Ils sont sans doute les formes les plus anciennes de soutènement.
Ils ne nécessitent en effet aucun apport de l’extérieur, la matière étant sur place.
Ils mettent en œuvre des blocs qui, le plus souvent, n’offrent pas d’intérêt technique ou commercial, ce qui permet une utilisation rationnelle des rejets de taille dont l’élimination coûte un temps de travail.
Ils n’appellent aucun constituant annexe (mortier) et sont donc très rapidement construits, immédiatement fonctionnels, et sont très économiques.
Ils ne réclament pas une manœuvre qualifiée, seul le contremaître supervisant la réalisation devant avoir la compétence requise.

 

Ces piliers dits « à bras » sont donc, en théorie, bâtis à la force des bras, pour rassembler les blocs voulus et les superposer.
En théorie, car nombre de piliers comportent des blocs volumineux, pas seulement à la base, et peuvent peser 100, 200 kilos, voire bien davantage.
Pour ceux-là, les seuls bras ne suffisent pas, même très vigoureux, même appartenant à plusieurs hommes en équipe.

 

 

Il peut alors être nécessaire d’utiliser des méthodes ancestrales à base de madriers en plan incliné et avec un treuil mécanique, ou à base de pinces-leviers avec lesquelles on élève verticalement des blocs, peu à peu, pour les riper une fois la hauteur voulue est atteinte.

Leurs formes sont assez intéressantes. Dans bien des cas, on peut douter de leur efficacité réelle si le ciel de carrière venait vraiment à fléchir…

 

Lorsqu’on les trouve actuellement, ils ont souvent plus d’un siècle d’existence, et sans aucune maintenance depuis des décennies, et leur instabilité, leur géométrie parfois aberrante, permettent de douter de la sécurité censée être assurée !!!
Quelles sont donc ces formes typiques ?

– Piliers parallélépipédiques ou cylindriques.
Comme leur nom l’indiquent, ils sont des prismes droits, à base carrée, discoïdale ou rectangulaire. Leurs dimensions peuvent être impressionnantes, se comptant en mètres voire décamètres.

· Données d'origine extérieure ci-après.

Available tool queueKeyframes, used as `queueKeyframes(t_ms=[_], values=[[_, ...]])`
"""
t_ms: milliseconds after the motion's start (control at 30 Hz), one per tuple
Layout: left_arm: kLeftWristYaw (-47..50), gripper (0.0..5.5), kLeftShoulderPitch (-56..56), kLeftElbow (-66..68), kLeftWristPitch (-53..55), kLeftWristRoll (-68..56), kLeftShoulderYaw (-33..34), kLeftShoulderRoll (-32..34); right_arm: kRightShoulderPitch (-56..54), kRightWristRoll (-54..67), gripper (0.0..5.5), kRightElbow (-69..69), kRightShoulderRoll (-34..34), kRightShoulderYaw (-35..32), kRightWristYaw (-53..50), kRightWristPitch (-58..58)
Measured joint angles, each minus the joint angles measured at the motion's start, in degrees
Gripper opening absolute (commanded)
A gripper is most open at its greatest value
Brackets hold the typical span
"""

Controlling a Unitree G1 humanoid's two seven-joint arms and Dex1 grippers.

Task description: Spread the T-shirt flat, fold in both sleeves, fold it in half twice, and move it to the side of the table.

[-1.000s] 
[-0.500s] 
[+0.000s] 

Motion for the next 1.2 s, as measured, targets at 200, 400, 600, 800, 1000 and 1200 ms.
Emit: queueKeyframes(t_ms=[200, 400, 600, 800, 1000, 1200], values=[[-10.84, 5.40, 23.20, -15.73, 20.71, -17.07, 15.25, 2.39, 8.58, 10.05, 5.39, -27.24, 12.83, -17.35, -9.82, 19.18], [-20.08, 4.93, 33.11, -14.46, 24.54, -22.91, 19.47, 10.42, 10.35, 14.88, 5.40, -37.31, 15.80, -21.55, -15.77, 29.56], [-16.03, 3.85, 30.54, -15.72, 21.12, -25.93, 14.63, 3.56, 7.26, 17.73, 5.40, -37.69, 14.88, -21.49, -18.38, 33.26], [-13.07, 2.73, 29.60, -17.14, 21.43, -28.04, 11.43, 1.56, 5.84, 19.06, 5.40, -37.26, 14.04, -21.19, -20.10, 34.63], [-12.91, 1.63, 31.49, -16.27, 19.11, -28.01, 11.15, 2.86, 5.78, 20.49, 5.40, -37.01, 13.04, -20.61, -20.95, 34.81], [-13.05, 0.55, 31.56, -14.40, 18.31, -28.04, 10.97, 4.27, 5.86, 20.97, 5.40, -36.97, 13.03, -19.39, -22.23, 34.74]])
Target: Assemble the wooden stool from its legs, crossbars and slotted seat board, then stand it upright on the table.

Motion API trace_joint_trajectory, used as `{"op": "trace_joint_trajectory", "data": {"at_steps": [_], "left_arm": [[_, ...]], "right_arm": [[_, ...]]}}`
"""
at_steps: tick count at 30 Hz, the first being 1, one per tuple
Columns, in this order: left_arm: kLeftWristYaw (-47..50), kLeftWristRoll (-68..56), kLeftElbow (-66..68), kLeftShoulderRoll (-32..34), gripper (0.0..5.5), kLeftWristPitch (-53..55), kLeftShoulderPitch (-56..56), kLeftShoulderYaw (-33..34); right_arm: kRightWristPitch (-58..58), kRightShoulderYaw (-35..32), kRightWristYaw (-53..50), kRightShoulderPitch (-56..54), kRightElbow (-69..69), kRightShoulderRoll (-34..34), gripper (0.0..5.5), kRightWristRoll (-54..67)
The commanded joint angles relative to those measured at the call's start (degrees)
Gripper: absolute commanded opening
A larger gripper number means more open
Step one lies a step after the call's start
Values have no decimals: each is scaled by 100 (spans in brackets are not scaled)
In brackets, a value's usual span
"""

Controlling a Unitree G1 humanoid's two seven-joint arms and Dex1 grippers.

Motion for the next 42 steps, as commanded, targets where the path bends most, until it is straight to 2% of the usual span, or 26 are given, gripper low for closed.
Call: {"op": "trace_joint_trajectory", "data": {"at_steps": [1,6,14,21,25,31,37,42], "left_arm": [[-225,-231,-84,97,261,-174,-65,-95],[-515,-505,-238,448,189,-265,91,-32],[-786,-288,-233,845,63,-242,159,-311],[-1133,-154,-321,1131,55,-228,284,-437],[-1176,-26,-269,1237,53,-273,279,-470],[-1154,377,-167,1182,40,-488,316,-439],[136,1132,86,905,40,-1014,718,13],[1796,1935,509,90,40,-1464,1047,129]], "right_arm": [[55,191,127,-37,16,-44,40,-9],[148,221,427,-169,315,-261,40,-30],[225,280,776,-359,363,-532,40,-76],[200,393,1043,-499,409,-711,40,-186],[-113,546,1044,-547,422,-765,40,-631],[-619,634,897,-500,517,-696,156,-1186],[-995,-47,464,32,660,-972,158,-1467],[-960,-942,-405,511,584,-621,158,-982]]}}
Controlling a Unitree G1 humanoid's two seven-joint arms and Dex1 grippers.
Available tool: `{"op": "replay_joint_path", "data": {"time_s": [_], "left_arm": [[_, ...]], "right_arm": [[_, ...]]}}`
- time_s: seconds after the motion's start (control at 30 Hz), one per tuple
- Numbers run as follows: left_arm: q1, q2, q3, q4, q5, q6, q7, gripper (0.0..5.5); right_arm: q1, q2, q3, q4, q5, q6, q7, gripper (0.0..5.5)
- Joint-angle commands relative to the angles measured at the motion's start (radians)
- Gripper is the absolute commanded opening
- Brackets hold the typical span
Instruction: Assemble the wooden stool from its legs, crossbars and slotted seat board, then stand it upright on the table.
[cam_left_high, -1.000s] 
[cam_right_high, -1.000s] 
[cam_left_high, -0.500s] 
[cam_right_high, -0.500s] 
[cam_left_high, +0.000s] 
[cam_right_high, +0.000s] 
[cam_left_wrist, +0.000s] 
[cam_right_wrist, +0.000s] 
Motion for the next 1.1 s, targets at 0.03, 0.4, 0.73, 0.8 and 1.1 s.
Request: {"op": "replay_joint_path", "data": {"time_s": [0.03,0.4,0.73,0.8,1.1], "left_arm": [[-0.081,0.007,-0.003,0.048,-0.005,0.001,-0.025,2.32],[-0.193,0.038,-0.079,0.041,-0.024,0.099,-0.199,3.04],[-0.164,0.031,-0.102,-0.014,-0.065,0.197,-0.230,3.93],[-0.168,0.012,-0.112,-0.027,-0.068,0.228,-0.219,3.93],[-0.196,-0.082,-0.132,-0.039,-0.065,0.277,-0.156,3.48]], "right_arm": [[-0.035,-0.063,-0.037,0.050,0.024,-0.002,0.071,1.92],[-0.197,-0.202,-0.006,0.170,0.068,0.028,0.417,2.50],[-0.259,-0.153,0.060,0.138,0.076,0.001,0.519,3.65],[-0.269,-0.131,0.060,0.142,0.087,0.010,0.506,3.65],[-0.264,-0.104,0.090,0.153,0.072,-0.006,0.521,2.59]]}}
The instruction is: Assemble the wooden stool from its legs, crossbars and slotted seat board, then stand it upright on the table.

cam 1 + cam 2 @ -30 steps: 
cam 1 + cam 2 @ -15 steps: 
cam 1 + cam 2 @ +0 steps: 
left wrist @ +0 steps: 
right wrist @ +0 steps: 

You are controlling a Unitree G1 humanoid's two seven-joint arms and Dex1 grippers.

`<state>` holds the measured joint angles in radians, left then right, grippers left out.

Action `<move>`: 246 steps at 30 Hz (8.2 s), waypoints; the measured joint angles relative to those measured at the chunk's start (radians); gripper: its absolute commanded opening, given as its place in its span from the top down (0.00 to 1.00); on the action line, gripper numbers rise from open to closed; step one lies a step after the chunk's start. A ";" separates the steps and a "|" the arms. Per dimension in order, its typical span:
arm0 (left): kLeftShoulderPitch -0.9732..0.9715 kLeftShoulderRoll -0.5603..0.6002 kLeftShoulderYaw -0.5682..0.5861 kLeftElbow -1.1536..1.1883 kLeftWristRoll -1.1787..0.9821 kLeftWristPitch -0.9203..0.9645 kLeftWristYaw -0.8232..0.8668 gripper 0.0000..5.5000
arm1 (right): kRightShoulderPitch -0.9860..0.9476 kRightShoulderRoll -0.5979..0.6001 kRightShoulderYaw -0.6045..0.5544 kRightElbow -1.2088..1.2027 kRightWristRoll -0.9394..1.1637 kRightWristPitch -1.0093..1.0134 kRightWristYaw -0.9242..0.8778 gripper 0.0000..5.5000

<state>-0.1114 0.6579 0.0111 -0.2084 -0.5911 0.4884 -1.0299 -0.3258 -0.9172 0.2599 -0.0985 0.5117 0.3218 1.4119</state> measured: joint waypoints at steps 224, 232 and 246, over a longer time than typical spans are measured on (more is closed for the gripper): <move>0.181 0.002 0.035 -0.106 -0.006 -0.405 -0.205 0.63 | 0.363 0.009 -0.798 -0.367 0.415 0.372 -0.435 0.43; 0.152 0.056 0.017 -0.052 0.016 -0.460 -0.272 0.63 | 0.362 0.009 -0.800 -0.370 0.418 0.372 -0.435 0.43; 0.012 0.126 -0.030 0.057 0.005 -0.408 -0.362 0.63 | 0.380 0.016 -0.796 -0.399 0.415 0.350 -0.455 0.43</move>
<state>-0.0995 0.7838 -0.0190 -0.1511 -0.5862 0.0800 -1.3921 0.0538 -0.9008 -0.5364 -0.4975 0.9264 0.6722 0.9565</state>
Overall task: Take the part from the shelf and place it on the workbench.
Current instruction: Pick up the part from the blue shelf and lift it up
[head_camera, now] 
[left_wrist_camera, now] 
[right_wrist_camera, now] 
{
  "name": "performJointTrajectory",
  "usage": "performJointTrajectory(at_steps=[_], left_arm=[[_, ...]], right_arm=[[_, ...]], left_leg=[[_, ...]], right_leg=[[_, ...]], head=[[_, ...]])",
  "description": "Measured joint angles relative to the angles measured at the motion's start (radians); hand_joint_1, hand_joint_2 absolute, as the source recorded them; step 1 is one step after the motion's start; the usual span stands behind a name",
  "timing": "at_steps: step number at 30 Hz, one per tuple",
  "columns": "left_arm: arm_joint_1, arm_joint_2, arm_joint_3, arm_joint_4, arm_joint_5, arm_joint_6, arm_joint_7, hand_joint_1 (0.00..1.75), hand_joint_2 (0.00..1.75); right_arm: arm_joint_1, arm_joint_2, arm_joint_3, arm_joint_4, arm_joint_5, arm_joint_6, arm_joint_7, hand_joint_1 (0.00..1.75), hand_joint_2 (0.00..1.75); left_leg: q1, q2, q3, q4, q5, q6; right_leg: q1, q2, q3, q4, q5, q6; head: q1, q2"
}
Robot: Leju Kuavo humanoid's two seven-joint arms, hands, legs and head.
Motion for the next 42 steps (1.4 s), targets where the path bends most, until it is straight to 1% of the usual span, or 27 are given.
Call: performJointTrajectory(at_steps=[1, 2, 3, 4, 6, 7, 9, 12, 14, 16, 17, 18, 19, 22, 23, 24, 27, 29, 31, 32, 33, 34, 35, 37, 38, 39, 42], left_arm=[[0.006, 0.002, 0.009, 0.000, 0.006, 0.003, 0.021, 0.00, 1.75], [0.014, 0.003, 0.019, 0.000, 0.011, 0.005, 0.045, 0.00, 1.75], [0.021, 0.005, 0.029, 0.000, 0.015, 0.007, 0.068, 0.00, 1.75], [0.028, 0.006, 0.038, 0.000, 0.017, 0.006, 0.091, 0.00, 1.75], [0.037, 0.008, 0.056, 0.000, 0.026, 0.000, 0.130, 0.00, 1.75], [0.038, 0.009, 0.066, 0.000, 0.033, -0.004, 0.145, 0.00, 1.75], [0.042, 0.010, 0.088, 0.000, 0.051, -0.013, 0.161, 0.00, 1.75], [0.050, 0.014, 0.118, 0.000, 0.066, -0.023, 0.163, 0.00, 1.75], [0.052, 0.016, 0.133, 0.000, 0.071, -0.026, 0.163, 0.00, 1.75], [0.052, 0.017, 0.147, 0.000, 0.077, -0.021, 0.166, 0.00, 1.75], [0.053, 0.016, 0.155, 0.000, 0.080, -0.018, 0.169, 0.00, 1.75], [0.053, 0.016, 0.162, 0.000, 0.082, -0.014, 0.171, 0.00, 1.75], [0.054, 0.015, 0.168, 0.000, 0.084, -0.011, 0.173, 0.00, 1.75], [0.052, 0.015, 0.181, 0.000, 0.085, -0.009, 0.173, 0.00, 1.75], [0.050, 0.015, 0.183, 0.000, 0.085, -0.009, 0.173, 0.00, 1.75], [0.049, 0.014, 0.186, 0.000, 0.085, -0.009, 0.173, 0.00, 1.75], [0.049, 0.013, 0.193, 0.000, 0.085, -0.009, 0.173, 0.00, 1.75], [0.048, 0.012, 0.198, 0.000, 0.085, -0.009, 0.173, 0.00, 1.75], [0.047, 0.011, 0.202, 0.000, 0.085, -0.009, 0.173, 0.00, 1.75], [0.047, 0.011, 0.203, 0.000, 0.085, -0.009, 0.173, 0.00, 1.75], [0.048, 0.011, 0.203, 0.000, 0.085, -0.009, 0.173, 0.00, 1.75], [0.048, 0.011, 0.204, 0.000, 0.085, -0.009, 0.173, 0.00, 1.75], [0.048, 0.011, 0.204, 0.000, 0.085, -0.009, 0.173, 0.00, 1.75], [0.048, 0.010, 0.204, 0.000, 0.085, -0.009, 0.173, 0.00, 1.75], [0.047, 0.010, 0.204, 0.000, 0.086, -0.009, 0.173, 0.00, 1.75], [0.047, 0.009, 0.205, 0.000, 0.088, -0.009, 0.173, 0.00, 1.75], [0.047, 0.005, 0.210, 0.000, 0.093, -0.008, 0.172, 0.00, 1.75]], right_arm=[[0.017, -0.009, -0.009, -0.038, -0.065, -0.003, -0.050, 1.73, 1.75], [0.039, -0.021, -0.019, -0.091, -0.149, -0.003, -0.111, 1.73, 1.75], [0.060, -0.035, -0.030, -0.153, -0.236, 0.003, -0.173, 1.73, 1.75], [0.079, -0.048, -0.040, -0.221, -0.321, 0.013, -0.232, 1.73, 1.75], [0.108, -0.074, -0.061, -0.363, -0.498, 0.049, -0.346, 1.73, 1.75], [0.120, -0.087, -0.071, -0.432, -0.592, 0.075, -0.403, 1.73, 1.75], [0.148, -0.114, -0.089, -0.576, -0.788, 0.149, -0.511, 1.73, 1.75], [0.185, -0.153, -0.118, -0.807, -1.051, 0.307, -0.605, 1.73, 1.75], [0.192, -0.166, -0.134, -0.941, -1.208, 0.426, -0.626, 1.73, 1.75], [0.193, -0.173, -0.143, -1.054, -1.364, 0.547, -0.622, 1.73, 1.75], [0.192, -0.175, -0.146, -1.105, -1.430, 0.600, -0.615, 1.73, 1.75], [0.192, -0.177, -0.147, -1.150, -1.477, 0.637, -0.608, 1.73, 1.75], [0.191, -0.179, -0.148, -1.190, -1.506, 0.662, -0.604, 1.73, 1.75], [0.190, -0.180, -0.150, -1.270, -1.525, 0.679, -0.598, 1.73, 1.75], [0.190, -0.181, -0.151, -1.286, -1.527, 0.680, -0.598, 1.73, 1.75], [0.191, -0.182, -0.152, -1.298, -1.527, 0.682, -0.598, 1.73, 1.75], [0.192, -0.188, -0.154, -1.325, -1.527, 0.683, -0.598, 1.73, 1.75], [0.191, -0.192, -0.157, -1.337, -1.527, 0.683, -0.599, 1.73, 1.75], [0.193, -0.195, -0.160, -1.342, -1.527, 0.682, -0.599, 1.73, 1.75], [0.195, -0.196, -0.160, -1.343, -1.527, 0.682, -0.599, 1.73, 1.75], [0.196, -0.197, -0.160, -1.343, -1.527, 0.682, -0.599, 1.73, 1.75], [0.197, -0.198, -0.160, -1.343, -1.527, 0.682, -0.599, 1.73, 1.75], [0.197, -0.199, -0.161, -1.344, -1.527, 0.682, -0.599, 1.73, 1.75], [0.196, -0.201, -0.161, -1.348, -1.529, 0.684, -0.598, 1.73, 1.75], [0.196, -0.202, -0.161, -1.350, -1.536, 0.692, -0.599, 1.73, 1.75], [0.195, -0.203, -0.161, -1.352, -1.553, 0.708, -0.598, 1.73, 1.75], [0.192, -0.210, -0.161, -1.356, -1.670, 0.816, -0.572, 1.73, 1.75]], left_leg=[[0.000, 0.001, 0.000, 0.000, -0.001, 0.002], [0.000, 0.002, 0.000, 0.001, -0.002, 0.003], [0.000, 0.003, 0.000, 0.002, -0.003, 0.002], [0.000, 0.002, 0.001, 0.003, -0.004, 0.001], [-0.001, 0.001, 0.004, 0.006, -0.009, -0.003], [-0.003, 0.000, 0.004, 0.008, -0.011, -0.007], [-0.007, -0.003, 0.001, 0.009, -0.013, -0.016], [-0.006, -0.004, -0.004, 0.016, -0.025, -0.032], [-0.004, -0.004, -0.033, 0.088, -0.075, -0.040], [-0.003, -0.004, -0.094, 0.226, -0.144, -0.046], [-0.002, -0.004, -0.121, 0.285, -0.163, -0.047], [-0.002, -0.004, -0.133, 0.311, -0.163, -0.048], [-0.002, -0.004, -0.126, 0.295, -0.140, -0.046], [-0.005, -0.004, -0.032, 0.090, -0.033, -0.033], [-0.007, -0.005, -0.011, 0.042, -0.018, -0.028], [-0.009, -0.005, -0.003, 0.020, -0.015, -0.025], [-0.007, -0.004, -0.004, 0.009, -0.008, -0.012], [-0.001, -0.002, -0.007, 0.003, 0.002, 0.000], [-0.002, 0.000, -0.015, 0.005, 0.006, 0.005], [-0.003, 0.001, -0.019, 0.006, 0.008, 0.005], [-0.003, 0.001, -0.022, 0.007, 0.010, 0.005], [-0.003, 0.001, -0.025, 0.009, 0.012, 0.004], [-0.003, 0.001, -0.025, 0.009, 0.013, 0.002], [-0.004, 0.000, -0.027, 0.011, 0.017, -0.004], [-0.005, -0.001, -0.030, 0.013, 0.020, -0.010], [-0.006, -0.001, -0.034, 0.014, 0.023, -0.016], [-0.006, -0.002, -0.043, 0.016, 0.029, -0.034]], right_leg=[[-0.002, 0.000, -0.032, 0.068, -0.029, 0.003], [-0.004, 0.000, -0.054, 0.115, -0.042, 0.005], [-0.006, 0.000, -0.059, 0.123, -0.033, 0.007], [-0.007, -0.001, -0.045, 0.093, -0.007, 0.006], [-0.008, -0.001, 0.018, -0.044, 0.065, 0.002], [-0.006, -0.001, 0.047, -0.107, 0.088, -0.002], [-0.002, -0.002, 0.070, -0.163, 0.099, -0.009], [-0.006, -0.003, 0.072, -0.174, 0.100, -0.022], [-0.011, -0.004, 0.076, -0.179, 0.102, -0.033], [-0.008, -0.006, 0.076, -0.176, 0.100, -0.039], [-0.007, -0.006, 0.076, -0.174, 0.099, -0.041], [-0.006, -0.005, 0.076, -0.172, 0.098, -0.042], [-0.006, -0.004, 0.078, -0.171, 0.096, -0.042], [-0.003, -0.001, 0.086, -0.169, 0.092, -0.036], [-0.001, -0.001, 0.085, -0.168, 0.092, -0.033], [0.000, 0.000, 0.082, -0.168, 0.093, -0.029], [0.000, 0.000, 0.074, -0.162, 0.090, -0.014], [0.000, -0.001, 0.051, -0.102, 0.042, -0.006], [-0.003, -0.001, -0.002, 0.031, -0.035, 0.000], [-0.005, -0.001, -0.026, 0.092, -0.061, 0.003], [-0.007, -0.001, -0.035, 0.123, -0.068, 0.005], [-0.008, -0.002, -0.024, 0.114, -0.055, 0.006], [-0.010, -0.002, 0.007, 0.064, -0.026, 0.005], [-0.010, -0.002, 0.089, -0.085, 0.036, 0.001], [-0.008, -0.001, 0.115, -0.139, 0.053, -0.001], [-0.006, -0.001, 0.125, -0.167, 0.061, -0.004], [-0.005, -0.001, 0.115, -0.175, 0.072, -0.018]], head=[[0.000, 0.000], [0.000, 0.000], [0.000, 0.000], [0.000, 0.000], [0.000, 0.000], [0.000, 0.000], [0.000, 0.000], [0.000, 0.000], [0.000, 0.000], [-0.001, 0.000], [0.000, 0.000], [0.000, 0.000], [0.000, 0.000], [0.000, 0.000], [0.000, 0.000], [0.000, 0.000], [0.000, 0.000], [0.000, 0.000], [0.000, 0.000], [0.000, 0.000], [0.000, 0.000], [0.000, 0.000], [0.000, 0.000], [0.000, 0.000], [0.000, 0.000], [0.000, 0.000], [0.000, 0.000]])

Très souvent constitués d’un agencement très étudié de nombreux petits ou moyens blocs, sans liant.
Leur largeur fait qu’ils sont fréquemment à cheval sur une diaclase importante, soutenant largement chaque compartiment de la strate, leur longueur s’étirant grosso-modo selon le tracé de cette diaclase.

Montage entièrement manuel, ajustement au ciel avec des roches dures (calcaire siliceux, grès…) ou avec des cales de bois en biseau (du chêne). Très longs à édifier !

 

– Piliers columnaires.
Ils sont un empilement sur une seule colonne, généralement partant d’un gros bloc puis allant en décroissant. Souvent plusieurs à peu de distance.
Soutiennent des compartiments de petites diaclases ou bien une strate fragile ayant une tendance au décollement, même si elle ne paraît pas diaclasée. Notamment les strates marneuses. La forme de la colonne est alors grossièrement conique.

 

 

 

 

– Piliers simples massifs
Comme les columnaires, il n’y a  qu’une pile, mais de section à peu près constante, constituée de gros blocs empilés, la section restant à peu près constante. Ce sont typiquement ceux qui nécessitent des éléments de manœuvre pour amener les gros blocs supérieurs.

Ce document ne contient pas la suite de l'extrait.